─── Data block

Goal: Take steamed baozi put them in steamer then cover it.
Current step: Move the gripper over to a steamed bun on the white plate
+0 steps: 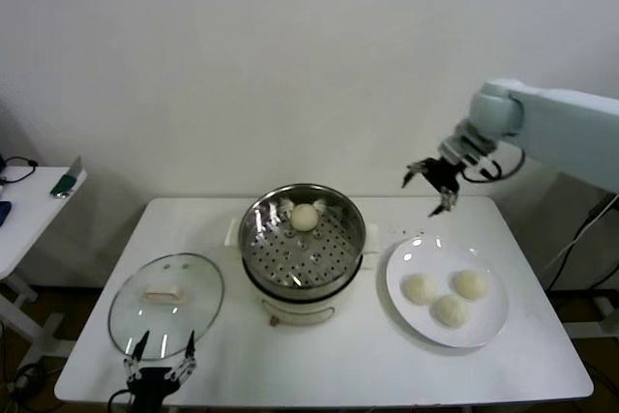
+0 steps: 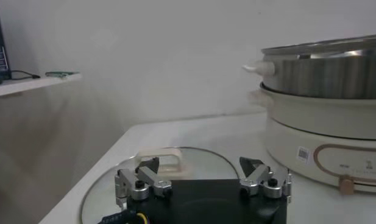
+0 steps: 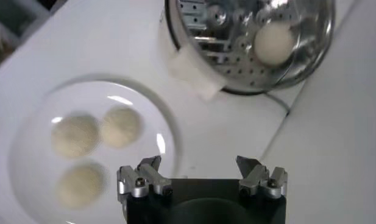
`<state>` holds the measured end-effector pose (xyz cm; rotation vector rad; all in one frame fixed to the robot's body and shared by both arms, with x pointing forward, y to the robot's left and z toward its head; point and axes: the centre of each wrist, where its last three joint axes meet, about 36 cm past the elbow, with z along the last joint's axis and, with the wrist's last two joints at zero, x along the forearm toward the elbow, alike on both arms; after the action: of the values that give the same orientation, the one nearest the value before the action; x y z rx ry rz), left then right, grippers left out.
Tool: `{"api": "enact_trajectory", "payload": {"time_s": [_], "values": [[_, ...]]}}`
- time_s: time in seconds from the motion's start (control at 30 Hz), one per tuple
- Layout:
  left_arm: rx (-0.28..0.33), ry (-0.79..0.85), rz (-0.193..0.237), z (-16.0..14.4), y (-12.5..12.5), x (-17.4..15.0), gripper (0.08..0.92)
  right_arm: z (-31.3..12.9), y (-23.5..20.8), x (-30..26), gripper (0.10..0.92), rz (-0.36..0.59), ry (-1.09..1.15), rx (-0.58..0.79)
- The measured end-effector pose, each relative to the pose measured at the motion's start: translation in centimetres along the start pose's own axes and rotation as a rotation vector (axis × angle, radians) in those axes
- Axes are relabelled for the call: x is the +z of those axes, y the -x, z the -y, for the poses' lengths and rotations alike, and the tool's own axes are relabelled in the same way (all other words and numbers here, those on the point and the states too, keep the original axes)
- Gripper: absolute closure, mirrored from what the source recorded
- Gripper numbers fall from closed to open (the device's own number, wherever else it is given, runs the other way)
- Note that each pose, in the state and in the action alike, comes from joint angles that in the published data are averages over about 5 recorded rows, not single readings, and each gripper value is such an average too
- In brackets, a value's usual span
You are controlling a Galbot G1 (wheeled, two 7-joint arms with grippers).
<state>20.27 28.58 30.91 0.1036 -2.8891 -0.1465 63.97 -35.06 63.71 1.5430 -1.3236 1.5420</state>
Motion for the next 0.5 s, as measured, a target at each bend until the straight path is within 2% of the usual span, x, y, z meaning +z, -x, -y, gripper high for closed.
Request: {"api": "enact_trajectory", "payload": {"time_s": [0.27,0.5], "values": [[0.004,0.004,-0.001,0.1,0.0,0.3,0.177,-5.4,4.2,0.6,0.200,-0.024,0.203,-0.037],[0.005,0.007,-0.002,0.1,-0.2,0.3,0.177,-7.0,8.2,0.2,0.200,-0.062,0.287,-0.046]]}}
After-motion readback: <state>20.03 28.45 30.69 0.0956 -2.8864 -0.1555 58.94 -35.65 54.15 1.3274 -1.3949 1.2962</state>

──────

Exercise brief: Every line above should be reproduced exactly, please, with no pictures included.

Output of the task:
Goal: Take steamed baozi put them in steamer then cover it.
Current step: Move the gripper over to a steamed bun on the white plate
+0 steps: 
+0 steps: 
+0 steps: 
`<state>` holds the measured end-effector pose (xyz cm; rotation vector rad; all in one frame fixed to the robot's body and shared by both arms, with x pointing forward, y to the robot's left and z toward its head; point and axes: the centre of each wrist, where its last three joint axes meet, about 36 cm past the elbow, with z along the last joint's axis and, with the wrist's last two joints at zero, x along the forearm toward the elbow, alike on both arms; after the action: of the values that give the same orientation, the one nearest the value before the action; x y z rx ry rz), left then right, grippers left out.
Tool: `{"api": "enact_trajectory", "payload": {"time_s": [_], "values": [[_, ...]]}}`
- time_s: time in seconds from the motion's start (control at 30 Hz), one per tuple
- Layout:
  left_arm: rx (-0.28..0.33), ry (-0.79..0.85), rz (-0.193..0.237), z (-16.0..14.4), y (-12.5..12.5), x (-17.4..15.0), gripper (0.08..0.92)
  right_arm: z (-31.3..12.9), y (-23.5..20.8), x (-30..26), gripper (0.10..0.92), rz (-0.36..0.59), ry (-1.09..1.15), rx (-0.58..0.79)
- The measured end-effector pose, each relative to the pose measured at the motion's start: translation in centimetres along the start pose's own axes and rotation as a rotation vector (axis × angle, radians) in those axes
- Axes are relabelled for the call: x is the +z of those axes, y the -x, z the -y, for the poses' lengths and rotations alike, and the tool's own axes are relabelled in the same way (all other words and numbers here, those on the point and the states too, keep the original axes)
- Gripper: absolute closure, mirrored from what the source recorded
- Gripper numbers fall from closed to open (the device's own number, wherever else it is given, runs the other way)
- Note that each pose, in the state and in the action alike, comes from joint angles that in the published data are averages over about 5 recorded rows, not single readings, and each gripper value is such an average too
- In brackets, a value's usual span
You are controlling a Galbot G1 (wheeled, two 7-joint arms with grippers).
<state>20.27 28.58 30.91 0.1036 -2.8891 -0.1465 63.97 -35.06 63.71 1.5430 -1.3236 1.5420</state>
Motion for the next 0.5 s, as measured, a target at each bend until the straight path is within 2% of the usual span, x, y, z meaning +z, -x, -y, gripper high for closed.
Request: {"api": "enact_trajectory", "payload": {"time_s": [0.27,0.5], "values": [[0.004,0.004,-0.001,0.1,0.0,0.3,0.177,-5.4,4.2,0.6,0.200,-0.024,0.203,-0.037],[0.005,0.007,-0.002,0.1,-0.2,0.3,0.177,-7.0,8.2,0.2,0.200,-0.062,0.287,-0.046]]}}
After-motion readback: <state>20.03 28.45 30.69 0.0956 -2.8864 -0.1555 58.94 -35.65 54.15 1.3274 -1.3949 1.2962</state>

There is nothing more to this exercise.